Now you get it. You understand your sport's demands, you know what to expect in training camp, and you have spoken to your strength coach about what to focus on. But he/she didn't tell you to max out deadlifts each week. Or spend 8 minutes a day working on sculpting your abs. Yes, I get it that you might enjoy those things, but believe me, as an S&C Coach, we are relatively objective when it comes to our assessment of your training. We don't have a say in playing time but want what is best for you. So when we don't have something in the program, like Max-Out days every Wednesday, there is probably a good reason! (If you want to know why ask us!)
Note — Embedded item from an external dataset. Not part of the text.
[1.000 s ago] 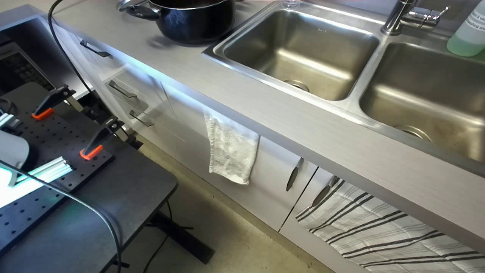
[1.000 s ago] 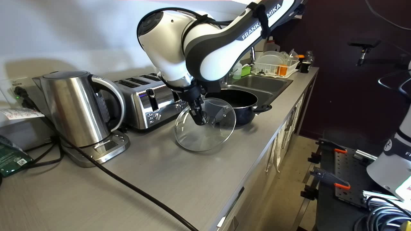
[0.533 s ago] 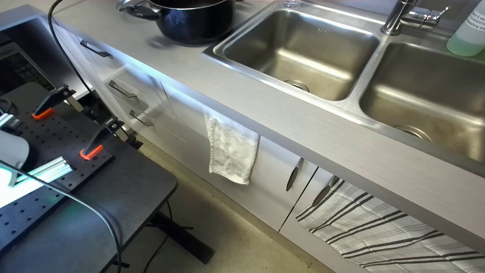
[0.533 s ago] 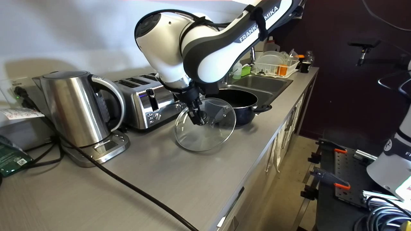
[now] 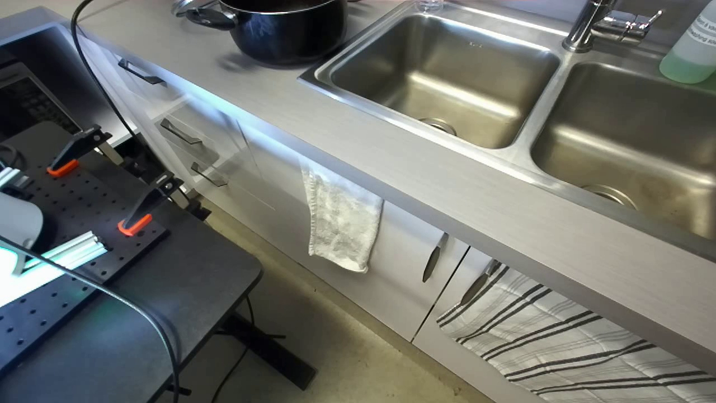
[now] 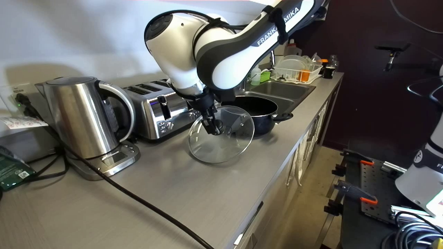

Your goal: Put the lid on the pot

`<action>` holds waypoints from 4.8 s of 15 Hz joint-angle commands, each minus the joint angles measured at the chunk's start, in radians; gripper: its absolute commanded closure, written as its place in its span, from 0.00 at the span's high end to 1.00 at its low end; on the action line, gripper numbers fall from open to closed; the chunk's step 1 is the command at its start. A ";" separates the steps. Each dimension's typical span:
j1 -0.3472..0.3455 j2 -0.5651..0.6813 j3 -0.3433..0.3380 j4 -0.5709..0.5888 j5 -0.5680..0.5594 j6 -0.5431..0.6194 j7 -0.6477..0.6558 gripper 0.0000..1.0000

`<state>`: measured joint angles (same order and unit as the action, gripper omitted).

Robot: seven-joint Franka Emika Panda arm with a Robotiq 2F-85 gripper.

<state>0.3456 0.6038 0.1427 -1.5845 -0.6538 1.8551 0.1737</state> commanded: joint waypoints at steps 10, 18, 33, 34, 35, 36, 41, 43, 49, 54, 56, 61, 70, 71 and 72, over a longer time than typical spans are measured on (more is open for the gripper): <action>0.023 0.017 -0.025 0.026 0.002 -0.031 0.005 0.74; 0.028 0.018 -0.024 0.026 0.000 -0.032 0.005 0.25; 0.057 -0.107 0.015 -0.055 0.002 -0.007 -0.010 0.25; 0.058 -0.117 0.018 -0.059 0.003 -0.010 -0.012 0.25; 0.057 -0.128 0.019 -0.066 0.004 -0.010 -0.014 0.25; 0.055 -0.141 0.022 -0.074 0.006 -0.011 -0.017 0.25; 0.028 -0.234 0.035 -0.148 0.037 0.009 -0.036 0.25; 0.009 -0.281 0.039 -0.188 0.068 0.029 -0.050 0.25; -0.072 -0.424 0.035 -0.289 0.242 0.114 -0.121 0.25; -0.153 -0.511 0.016 -0.336 0.401 0.161 -0.193 0.25; -0.179 -0.529 0.006 -0.347 0.440 0.164 -0.212 0.25; -0.231 -0.555 -0.025 -0.372 0.502 0.178 -0.229 0.25; -0.296 -0.553 -0.081 -0.388 0.553 0.251 -0.221 0.25; -0.302 -0.552 -0.086 -0.388 0.559 0.254 -0.223 0.25; -0.308 -0.551 -0.091 -0.386 0.565 0.255 -0.225 0.25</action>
<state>0.0509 0.0847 0.0675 -1.9534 -0.1293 2.0831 -0.0277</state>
My point is that young athletes got where they are by doing certain things, either in the weight room or on the court/ice/field. Spending too much time on the "fluff" and not enough on the meat & potatoes will harm you in the long run. If you are too tired to do the lunges your coach needs you to do because you hit the leg press hard on Saturday, then you have your priorities mixed up. Your coaches have years of experience working with athletes just like you (to go along with degrees & certifications), which means they know what they are talking about more often than not. Yes, having a conversation about adding extra work is excellent, but don't be like me and run your own 30 min conditioning session between your team's morning practice and afternoon lift. Doing too much will cause you to burn out and perform sub-optimally physically. So yes, train hard, but train smart also!
#5: Not building good habits
This is a simple one, but for some reason, it is the hardest for young athletes to do: Go to bed. Eat breakfast. Repeat.
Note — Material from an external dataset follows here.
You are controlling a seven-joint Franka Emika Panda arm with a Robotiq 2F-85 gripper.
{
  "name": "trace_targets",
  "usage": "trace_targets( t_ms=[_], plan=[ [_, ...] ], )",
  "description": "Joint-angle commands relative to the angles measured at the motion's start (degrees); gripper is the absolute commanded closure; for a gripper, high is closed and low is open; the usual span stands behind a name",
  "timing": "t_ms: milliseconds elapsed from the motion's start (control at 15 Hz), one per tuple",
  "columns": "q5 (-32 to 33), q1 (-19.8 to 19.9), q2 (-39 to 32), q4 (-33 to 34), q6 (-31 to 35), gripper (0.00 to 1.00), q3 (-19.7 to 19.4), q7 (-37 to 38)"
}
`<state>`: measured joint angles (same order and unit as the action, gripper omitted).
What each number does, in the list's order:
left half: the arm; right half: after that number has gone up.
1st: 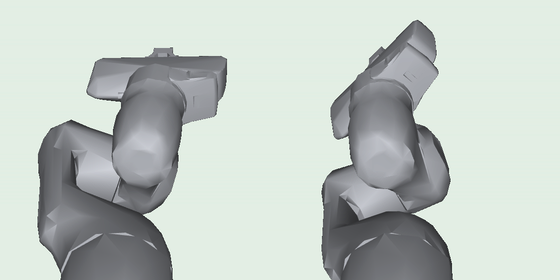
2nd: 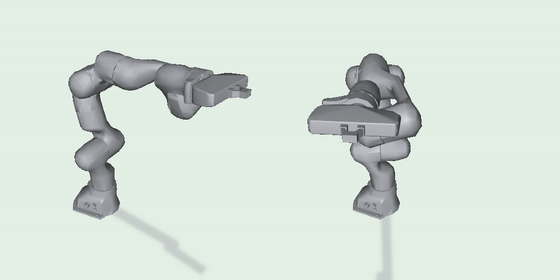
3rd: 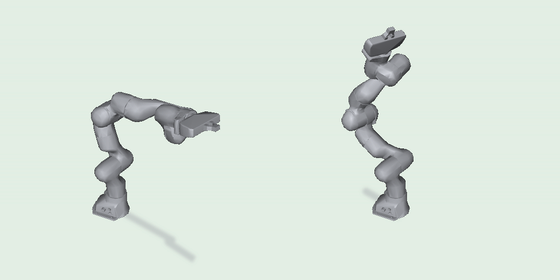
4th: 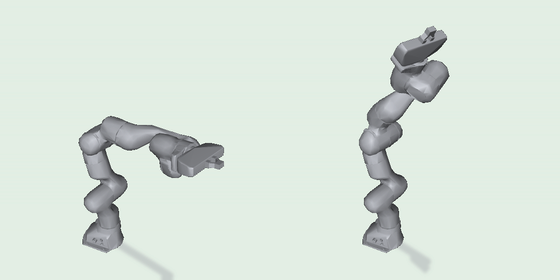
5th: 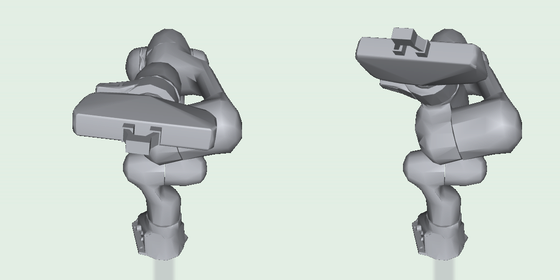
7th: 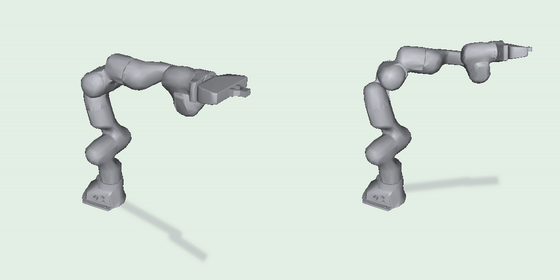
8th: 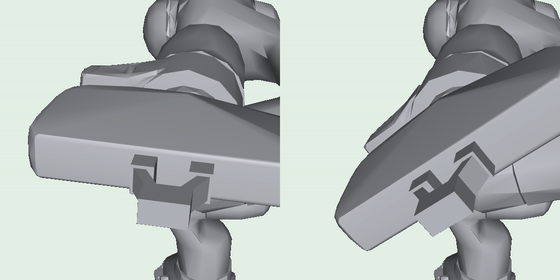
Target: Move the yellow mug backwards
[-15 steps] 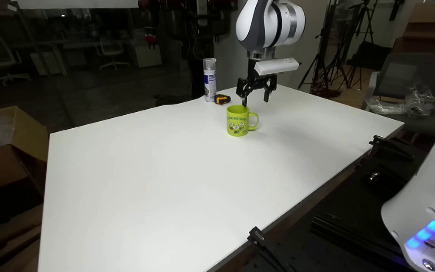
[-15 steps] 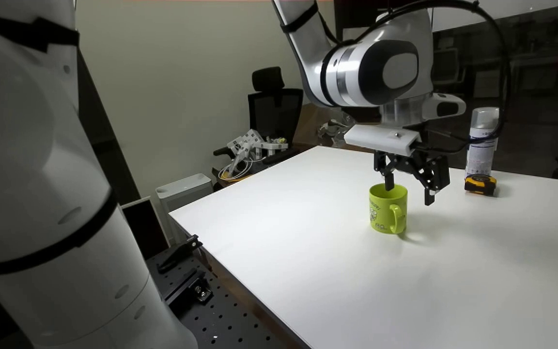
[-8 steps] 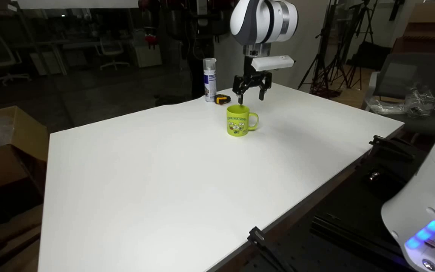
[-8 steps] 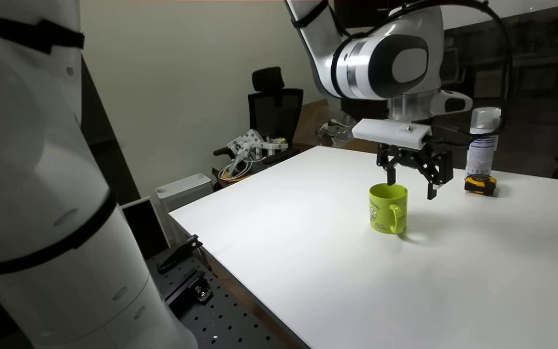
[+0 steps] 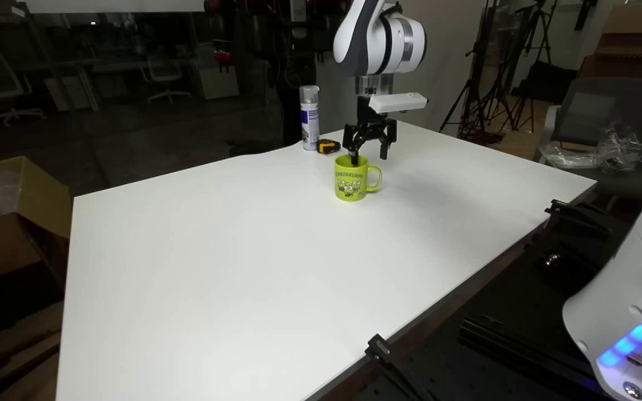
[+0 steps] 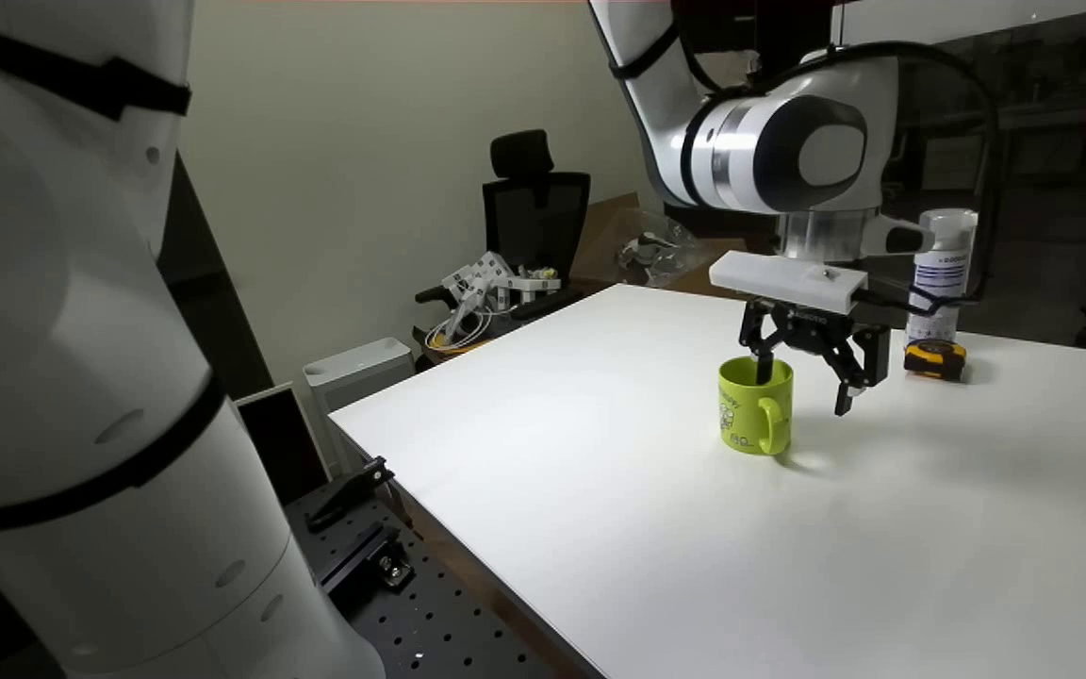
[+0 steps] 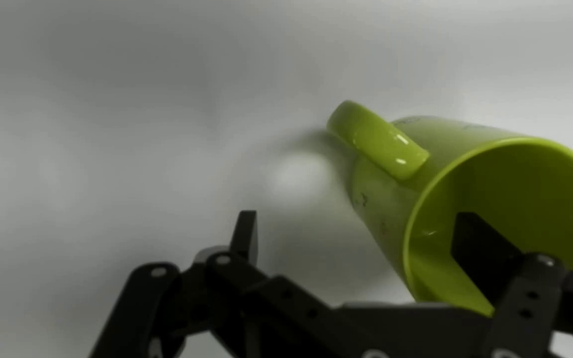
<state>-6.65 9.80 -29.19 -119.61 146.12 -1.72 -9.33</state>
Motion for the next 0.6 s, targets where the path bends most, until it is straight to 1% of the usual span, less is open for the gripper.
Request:
trace_targets(
  t_ms=[0,67,133,467,533],
  plan=[
    [0.9,-0.27,-3.61,4.93,-3.59,0.27,0.12,0.32],
    [0.91,-0.39,-4.04,5.54,-3.75,0.33,0.15,0.47],
    [0.92,-0.53,-4.35,6.05,-4.05,0.42,0.12,0.67],
    [2.18,-1.63,-4.5,7.49,-4.19,0.75,-0.48,1.51],
    [2.87,-2.05,-4.45,7.77,-4.4,0.83,-0.77,1.94]
  ],
)
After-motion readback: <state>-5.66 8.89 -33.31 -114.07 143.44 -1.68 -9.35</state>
In all seriousness, developing essential habits heading into university will set you up for success more than any training will. These include:
- Time Management. Set priorities and get your work done!
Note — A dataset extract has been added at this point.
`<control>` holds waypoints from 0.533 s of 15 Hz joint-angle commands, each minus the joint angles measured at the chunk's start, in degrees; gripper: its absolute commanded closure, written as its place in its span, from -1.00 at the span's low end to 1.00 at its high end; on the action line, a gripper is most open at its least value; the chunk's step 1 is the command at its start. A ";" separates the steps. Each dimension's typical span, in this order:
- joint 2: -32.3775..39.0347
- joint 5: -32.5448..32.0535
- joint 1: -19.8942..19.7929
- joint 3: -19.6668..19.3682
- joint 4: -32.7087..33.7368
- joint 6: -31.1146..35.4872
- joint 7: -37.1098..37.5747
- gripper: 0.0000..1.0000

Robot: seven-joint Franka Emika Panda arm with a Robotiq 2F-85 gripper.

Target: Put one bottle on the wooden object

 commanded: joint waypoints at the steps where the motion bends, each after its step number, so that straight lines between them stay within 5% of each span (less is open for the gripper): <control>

- Sleep 8-10 hours. Developing good evening routines to maximize your recovery will be huge when the midterm season hits.
- Eat three meals a day and get lots of protein and veggies. School cafeterias are great. Too many people slander them. However, those people choose the wrong options for their performance (aka fries instead of salad). Find out what foods work for you to perform your best, make sure to have a set eating schedule, and try and resist ol' temptation when it stares you in the face three times a day in the cafeteria line!
#6: Expecting it to be easy
This last tip is a culmination of the other five. University is hard. Balancing classes, training, games, midterms, relationships, and moving away from home is a lot to take on at once. Make sure you prepare yourself as much as possible prior by following the tips listed above. Reach out to coaches, current players/students to get a sense of what they found to be successful. Utilize your resources!
I am not trying to scare you. As most of you either know or will find out soon, being a student-athlete is not a cake-walk. It's a hard line of discipline and work ethic every single day. The more you can prepare yourself beforehand, the better off you will be to avoid that dreaded "fitness-test-flunk." So, work hard, be smart, and reach out! We are here to help you!